Results: after amplicon sequencing, the editing efficiency of the sgRNA-139 target site is 3.09%, the editing efficiency of the sgRNA-188 target site is 2.54% and the editing efficiency of the sgRNA-189 target site is 0.31% under the same CBE-pCMV-AncBE 4max editing. The highest gene editing efficiency of the sgRNA-139 target site is consistent with the SSA result and the T7EN1 result, and the editing efficiency of the sgRNA-188 target site is higher than that of the sgRNA-189 site and is consistent with the T7EN1 result.

Conclusion(s)

Thus, the highest editing efficiency of the sgRNA139 site was demonstrated in different cells and assays, and the comparison of the results of the sgRNA189 and the sgRNA189 sites was not consistent in the different assays, i.e., the endogenous gene cleavage activity (T7 EN1 assay) and the exogenous DNA cleavage activity (SSA assay). The editing efficiency of the sgRNA188 site is higher than that of the sgRNA189 site in bovine mammary epithelial cells, whereas in human 293-T cells, the sgRNA 188-directed Cas9 cleavage activity is lower than that of the sgRNA 189-directed Cas9 cleavage activity.
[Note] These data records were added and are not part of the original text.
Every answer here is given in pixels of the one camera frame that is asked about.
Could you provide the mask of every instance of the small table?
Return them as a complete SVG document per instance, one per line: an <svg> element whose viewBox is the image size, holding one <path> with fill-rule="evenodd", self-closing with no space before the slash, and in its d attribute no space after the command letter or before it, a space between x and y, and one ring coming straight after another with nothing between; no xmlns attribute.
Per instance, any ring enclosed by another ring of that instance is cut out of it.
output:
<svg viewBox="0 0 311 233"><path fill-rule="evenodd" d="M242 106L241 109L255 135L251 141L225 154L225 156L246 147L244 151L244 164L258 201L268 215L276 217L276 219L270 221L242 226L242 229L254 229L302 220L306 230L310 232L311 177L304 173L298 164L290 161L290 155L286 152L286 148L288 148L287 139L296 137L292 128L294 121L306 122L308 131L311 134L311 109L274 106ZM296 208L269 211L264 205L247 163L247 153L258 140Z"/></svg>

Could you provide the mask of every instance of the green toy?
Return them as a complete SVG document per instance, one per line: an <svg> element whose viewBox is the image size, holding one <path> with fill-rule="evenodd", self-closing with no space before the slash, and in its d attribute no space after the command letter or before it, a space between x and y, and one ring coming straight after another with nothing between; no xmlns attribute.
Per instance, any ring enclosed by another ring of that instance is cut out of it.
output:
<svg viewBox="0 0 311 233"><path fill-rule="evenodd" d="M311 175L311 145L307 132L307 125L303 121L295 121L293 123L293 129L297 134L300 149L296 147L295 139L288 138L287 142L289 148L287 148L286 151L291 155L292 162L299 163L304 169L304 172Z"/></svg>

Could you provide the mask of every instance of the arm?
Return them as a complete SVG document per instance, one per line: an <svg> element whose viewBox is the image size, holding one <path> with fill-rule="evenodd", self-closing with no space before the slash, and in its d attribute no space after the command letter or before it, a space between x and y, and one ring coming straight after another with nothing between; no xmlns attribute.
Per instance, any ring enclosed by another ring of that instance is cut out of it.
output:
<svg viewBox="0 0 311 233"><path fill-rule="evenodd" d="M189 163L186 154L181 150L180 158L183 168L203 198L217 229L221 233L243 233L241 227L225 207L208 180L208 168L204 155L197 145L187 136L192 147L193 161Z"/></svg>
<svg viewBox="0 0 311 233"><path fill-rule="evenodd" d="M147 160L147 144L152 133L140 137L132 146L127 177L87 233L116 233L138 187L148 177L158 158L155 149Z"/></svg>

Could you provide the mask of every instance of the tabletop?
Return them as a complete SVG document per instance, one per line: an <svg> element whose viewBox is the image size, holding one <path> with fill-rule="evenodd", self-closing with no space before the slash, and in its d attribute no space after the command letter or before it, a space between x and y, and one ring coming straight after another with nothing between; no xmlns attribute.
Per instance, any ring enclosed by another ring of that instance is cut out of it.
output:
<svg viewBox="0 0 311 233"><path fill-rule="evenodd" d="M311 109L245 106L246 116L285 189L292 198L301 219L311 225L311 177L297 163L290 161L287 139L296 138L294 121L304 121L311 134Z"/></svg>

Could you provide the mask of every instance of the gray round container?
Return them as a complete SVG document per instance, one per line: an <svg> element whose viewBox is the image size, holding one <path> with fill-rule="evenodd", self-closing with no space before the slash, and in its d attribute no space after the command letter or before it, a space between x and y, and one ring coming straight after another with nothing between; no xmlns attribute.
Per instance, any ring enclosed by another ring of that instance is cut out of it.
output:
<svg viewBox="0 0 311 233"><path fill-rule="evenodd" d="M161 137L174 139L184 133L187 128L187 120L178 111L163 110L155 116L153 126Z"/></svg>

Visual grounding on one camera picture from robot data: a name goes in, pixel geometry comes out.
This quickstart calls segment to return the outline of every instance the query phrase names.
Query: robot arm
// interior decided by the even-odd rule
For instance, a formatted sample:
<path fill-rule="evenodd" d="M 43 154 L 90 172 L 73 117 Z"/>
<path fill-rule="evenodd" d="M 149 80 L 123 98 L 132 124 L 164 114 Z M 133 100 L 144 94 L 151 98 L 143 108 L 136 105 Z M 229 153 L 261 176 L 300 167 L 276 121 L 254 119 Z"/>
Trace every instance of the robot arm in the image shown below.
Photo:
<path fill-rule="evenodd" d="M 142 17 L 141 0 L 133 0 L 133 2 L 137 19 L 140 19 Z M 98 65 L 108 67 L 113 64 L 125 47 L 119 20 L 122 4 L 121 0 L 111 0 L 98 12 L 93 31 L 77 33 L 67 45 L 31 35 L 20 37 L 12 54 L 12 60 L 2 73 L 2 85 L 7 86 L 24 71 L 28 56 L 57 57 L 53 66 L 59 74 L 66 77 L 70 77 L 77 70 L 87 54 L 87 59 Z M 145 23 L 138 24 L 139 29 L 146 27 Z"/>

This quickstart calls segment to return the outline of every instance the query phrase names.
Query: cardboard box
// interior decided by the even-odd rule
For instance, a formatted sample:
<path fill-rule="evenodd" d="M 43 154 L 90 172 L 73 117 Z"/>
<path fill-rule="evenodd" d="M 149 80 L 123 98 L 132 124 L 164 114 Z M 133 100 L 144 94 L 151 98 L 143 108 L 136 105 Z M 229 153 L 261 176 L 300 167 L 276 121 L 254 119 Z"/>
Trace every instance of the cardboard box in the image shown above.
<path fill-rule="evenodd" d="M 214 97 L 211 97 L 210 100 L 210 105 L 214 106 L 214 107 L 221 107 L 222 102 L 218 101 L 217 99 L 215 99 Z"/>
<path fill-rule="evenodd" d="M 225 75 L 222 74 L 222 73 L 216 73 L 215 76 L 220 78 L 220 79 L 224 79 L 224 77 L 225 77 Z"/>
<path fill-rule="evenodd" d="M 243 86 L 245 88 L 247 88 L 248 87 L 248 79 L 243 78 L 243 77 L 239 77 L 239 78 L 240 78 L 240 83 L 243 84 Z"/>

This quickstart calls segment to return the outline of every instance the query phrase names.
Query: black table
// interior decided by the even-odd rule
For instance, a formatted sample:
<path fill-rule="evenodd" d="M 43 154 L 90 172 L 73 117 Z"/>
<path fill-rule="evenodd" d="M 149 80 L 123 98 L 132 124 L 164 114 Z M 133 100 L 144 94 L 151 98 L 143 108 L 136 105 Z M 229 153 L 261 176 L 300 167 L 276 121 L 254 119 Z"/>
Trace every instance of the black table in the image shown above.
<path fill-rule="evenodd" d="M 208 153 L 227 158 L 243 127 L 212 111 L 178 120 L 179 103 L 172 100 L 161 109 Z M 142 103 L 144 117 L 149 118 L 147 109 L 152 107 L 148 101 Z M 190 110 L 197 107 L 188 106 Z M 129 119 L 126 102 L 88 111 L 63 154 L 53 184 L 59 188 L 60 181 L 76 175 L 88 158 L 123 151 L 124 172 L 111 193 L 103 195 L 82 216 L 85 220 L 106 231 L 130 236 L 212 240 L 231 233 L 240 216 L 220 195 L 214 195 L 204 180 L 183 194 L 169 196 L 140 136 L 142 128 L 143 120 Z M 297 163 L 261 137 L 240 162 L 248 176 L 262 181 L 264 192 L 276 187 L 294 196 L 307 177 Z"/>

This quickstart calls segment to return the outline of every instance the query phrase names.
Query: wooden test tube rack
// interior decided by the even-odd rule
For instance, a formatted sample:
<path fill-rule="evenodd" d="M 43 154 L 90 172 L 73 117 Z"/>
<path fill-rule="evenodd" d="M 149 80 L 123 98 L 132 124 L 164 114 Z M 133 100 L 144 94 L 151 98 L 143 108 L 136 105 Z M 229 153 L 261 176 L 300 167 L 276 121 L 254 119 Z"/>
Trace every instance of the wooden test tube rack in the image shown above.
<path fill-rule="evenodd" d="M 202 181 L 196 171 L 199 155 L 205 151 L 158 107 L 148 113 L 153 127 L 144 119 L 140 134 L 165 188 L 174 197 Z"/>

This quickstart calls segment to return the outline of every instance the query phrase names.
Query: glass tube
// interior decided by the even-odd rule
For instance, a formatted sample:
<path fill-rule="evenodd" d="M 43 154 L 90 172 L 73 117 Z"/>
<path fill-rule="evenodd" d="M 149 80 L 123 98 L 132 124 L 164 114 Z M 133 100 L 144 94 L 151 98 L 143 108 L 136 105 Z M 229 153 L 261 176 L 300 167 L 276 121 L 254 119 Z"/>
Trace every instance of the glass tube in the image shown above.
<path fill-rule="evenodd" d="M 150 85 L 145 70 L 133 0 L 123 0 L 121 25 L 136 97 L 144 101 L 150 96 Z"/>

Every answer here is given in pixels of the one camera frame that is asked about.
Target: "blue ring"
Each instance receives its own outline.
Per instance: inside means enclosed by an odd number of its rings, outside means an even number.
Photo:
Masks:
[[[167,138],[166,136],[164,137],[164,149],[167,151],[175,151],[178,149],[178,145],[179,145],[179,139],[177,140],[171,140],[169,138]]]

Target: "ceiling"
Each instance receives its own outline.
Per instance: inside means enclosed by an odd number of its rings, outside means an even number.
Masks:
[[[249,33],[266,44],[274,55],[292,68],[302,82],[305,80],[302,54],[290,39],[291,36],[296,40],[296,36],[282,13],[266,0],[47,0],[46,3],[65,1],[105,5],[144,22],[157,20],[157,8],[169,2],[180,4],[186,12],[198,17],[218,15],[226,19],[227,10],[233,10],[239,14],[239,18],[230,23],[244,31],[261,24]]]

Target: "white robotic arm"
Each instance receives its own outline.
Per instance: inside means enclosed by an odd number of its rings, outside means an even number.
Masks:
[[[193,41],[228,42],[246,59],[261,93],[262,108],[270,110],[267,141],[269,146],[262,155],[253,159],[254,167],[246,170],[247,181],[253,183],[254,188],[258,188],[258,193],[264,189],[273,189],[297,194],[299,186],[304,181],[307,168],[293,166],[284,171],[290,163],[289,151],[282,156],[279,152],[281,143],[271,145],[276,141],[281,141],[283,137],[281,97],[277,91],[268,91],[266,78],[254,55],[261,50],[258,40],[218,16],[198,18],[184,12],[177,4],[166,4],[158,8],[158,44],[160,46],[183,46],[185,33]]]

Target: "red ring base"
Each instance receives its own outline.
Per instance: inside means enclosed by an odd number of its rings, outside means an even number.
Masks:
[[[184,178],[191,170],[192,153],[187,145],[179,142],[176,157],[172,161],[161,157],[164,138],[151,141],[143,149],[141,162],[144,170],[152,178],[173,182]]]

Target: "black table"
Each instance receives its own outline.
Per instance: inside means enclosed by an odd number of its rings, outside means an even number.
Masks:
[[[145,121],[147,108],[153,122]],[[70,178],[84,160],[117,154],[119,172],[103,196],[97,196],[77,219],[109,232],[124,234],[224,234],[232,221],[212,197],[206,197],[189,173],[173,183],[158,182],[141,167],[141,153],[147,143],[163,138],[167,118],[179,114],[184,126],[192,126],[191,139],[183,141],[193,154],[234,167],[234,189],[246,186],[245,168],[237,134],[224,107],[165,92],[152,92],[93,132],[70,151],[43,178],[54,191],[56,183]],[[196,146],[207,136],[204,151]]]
The previous description of the disclosed embodiments is provided to enable any person skilled in the art to make or use the present invention. Various modifications to these embodiments will be readily apparent to those skilled in the art, and the generic principles defined herein may be applied to other embodiments without departing from the spirit or scope of the invention. Thus, the present invention is not intended to be limited to the embodiments shown herein but is to be accorded the widest scope consistent with the principles and novel features disclosed herein.

Claims (3)

1. A sgRNA for targeted editing of PRLR gene, which is characterized in that,

the sgrnas include PRLR sgRNA139, PRLR sgRNA188, PRLR sgRNA189;

the nucleotide sequence of the PRLR sgRNA139 is shown as SEQ ID NO.1;

the nucleotide sequence of the PRLR sgRNA188 is shown as SEQ ID NO.2;

the nucleotide sequence of the PRLR sgRNA189 is shown in SEQ ID NO. 3.

2. An expression vector for targeted editing of sgrnas of PRLR genes, comprising a nucleotide sequence encoding the sgrnas of claim 1.

3. Use of the sgRNA of claim 1 or the expression vector of claim 2 for breeding heat-resistant cattle.